[WHAT THE EXERCISE ASKS] Pictures aside, print all of the data below exactly as written.
══════════
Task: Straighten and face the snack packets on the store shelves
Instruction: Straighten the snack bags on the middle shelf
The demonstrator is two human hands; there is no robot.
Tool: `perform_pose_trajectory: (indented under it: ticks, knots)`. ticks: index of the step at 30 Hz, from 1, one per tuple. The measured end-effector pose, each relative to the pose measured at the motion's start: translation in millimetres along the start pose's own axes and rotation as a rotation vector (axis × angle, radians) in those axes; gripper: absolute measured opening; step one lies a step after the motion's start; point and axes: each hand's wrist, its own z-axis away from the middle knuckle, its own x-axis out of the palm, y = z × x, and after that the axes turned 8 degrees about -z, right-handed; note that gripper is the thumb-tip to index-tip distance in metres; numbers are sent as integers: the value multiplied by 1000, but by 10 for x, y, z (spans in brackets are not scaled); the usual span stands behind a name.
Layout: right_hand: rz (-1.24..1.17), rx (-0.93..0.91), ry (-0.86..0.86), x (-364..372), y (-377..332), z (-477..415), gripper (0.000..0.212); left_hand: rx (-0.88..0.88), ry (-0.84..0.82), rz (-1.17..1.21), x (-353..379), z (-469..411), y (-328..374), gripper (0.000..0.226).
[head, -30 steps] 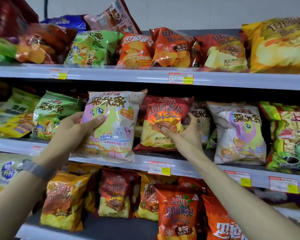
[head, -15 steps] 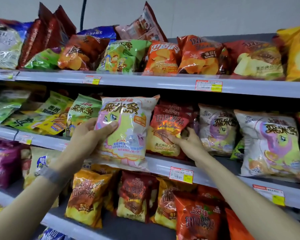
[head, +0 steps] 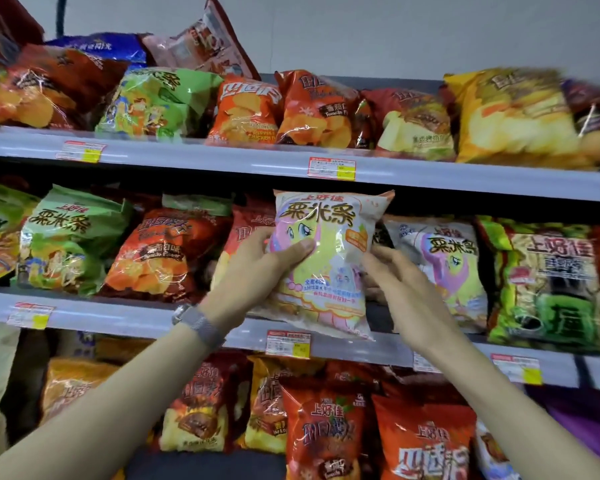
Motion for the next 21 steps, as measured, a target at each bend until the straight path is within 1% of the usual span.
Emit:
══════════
[EXPECTED ANSWER]
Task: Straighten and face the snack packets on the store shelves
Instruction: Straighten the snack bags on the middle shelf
The demonstrator is two human hands; there is no robot.
Tool: `perform_pose_trajectory: (indented under it: ticks, knots)`. ticks: index of the step at 30 Hz, from 1, one per tuple. The measured end-effector pose, each relative to the pose measured at the motion's start: translation in millimetres along the start pose's own axes and rotation as a rotation vector (axis × angle, radians) in those axes; gripper: absolute measured opening; step one lies a step after the motion's start; point and axes: each hand's wrist, its own z-axis away from the middle knuckle, its own x-axis out of the palm, y = z × x, and after that the axes turned 8 degrees about -z, right-handed; note that gripper is the thumb-tip to index-tip distance in metres; numbers are sent as integers: the value multiplied by 1000, but by 10 for x, y, z (spans in brackets are not scaled); the usual span stands behind a name.
Layout: right_hand: rz (-1.24..1.17), rx (-0.93..0.91), ry (-0.86..0.86), x (-364..372), y (-377..332), z (-477..415), gripper (0.000..0.212); left_hand: rx (-0.88..0.88), ry (-0.84..0.82), rz (-1.17..1.21), x (-353..379), z (-469..411), y (-328..374), gripper (0.000..0.226).
[head, -30 steps] 
[head, -15 steps] 
[head, +0 steps] 
Motion for the next 21 steps, as measured, a target at each bend until the straight path is within 1% of the usual span.
Emit:

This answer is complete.